Бандера насупился, желваки стали острыми — вот-вот разорвут тонкую кожу щек.
– Я не совсем понимаю предмет разговора, господа, — сказал он. — По-моему, все в достаточной мере согласовано и выверено... Вы, — он тяжело посмотрел на Штирлица, — интересуетесь деталями в связи с какими-то вновь открывшимися обстоятельствами? Тогда я хотел бы услышать, какими именно.
– Я представляю разведку, господин Бандера. Политическую разведку рейха. Деталями занимается служба безопасности и гестапо. Меня интересует, каким вы себе мыслите германский тыл на Украине? Немецким, оккупационным тылом или тылом украинским, со своим управлением?
– Я мыслю себе германский тыл монолитом, который создадим мы, — снова солгал Бандера, и Штирлиц понял, почему он солгал ему.
Этот человек не мог думать ни о чем другом, кроме как о своей роли в процессе, в любом процессе, и ему было сугубо безразлично все остальное — немецкое, украинское или какое угодно другое.
Поняв, что Бандера солгал ему, Штирлиц перевел разговор на частности, дал Омельченко вести беседу. Обговаривая кандидатов от гетмана, «политик» кокетливо отказывался от места, предложенного ему в Раде, а Штирлиц, слушая их быструю трескотню, цепко думал о раскладе сил, который постепенно ему открывался, и о том, как эти силы столкнуть — возможно, это поможет его Родине хоть самую малость.
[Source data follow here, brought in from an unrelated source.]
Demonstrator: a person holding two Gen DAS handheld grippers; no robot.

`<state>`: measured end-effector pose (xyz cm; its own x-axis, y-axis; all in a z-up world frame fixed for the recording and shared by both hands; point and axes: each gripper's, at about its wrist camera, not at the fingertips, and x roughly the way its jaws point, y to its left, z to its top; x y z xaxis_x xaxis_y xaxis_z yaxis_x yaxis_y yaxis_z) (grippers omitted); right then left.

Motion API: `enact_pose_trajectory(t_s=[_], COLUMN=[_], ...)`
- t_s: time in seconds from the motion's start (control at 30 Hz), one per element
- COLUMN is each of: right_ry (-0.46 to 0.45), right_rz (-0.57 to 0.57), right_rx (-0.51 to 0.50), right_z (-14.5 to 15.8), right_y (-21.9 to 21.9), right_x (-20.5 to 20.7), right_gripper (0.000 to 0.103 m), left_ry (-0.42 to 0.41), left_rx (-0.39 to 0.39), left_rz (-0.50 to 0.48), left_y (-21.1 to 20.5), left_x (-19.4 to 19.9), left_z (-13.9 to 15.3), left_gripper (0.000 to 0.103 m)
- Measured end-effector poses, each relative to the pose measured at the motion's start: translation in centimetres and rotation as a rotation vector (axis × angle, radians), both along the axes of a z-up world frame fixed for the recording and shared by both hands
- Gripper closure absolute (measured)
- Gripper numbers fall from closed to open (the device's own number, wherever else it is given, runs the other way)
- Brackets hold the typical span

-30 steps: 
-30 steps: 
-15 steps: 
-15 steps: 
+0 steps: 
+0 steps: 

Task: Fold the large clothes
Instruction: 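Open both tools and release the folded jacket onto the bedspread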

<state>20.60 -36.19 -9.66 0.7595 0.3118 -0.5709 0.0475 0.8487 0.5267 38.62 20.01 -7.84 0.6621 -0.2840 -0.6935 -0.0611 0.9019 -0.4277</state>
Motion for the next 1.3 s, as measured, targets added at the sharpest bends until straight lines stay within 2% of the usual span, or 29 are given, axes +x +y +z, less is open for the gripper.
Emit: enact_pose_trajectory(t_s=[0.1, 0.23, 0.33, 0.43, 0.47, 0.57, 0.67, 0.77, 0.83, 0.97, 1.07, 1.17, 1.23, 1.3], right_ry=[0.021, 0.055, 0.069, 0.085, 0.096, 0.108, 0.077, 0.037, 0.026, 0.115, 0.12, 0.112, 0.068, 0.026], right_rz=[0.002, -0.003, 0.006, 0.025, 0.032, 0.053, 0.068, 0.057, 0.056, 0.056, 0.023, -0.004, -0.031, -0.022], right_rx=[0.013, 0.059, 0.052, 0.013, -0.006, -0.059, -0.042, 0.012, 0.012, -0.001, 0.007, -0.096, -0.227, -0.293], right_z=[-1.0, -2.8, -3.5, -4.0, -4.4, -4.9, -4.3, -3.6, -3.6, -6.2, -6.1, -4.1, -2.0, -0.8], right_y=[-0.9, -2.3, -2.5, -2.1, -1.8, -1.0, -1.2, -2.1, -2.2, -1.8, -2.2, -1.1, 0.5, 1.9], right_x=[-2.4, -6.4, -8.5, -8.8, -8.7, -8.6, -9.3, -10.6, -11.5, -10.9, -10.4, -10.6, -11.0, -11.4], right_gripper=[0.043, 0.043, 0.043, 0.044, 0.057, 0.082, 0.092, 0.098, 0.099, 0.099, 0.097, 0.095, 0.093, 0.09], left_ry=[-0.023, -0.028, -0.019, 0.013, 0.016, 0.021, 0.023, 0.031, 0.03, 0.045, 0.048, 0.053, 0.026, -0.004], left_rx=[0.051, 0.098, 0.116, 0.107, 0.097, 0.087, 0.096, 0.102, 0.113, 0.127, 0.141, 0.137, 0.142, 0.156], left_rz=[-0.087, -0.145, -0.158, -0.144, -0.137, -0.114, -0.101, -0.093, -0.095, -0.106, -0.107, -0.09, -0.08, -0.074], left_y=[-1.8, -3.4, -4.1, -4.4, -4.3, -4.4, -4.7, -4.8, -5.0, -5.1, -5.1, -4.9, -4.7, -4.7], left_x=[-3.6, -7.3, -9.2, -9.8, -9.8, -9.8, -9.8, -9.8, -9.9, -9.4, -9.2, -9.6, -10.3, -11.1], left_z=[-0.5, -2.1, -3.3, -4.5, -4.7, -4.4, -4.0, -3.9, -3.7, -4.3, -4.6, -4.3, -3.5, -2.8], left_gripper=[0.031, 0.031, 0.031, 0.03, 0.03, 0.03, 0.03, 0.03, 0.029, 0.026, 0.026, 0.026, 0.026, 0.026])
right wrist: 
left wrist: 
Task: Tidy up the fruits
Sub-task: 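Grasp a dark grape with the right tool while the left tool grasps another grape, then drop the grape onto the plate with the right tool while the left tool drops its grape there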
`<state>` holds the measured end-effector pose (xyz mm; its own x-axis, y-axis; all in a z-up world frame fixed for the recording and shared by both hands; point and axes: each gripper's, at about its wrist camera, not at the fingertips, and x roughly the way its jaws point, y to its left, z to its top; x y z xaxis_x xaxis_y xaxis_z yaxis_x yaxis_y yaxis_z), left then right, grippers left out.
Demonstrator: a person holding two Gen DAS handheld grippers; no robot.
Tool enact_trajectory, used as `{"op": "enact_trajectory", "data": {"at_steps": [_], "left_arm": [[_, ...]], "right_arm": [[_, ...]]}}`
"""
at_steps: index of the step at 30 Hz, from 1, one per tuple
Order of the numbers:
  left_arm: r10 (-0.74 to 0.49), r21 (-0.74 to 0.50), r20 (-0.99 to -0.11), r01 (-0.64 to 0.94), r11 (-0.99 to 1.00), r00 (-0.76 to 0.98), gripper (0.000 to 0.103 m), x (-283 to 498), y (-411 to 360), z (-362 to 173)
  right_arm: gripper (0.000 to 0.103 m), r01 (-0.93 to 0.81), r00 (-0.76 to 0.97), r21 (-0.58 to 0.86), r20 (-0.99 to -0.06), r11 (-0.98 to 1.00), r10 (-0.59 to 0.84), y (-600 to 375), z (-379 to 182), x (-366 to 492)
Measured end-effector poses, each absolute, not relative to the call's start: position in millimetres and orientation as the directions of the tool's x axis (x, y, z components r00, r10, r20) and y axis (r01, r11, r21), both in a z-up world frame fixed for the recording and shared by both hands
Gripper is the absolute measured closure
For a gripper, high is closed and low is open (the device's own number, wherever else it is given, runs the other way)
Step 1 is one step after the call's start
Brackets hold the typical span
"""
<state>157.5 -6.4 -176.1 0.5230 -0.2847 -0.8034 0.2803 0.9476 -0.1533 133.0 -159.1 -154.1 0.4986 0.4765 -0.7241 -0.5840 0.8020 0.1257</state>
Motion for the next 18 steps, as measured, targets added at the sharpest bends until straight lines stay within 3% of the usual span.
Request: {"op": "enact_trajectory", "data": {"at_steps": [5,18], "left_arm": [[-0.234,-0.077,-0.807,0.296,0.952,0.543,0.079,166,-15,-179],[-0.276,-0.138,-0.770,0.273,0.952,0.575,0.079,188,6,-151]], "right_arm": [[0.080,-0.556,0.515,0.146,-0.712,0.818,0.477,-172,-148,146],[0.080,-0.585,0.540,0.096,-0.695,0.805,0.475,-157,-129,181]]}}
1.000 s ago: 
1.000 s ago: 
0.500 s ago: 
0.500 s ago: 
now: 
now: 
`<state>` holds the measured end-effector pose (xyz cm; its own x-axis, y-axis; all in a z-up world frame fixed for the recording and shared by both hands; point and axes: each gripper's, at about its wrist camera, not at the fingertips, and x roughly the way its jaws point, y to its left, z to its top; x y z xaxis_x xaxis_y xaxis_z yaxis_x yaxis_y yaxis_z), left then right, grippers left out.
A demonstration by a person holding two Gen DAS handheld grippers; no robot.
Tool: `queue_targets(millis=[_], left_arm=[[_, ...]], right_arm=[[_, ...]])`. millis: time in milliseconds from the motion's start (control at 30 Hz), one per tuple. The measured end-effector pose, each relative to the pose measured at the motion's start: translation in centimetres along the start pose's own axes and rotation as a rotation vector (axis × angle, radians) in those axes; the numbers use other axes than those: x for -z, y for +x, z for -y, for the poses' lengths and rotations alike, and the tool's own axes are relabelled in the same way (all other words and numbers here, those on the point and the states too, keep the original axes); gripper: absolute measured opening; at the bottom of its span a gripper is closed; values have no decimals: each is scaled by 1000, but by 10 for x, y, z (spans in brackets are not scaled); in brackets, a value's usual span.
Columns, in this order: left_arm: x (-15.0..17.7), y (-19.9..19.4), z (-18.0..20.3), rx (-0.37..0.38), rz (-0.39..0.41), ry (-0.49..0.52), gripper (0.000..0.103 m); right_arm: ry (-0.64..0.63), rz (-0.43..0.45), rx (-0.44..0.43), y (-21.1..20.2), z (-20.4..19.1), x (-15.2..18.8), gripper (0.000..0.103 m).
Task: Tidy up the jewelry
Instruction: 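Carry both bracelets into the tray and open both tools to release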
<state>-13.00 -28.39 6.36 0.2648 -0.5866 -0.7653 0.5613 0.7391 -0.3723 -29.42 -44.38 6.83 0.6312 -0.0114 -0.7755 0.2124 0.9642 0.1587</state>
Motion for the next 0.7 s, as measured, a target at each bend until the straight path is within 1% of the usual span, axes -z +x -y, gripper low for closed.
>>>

Потом, не желая мешать Омельченко выполнить главную часть его задания, Штирлиц попросил разрешения ознакомиться с новыми разведданными с Украины и вышел в другую комнату...
«Центр.
Из разговоров с немецкими руководителями ОУН (Оберлендер, Херцнер, Рейзер) получил повторные подтверждения о точной дате начала войны — 22 июня.
Юстас».
17. КУРТ ШТРАММ (IV)
Курт мучительно долго, в сотый раз уже, вертел головой в непроглядной темноте. («Я привык ко тьме, и свет сейчас показался бы мне насилием. А еще говорят, человек долго привыкает к новым условиям. Смотря как предлагать их: Германия, например, за год привыкла».) Он вертел головой и думал, как смешно он выглядит сейчас, если бы кто-то мог наблюдать за ним, но в этих мешках даже глазков на дверях нет, потому что арестант ни сесть, ни лечь, ни встать не может — он постоянно полустоит.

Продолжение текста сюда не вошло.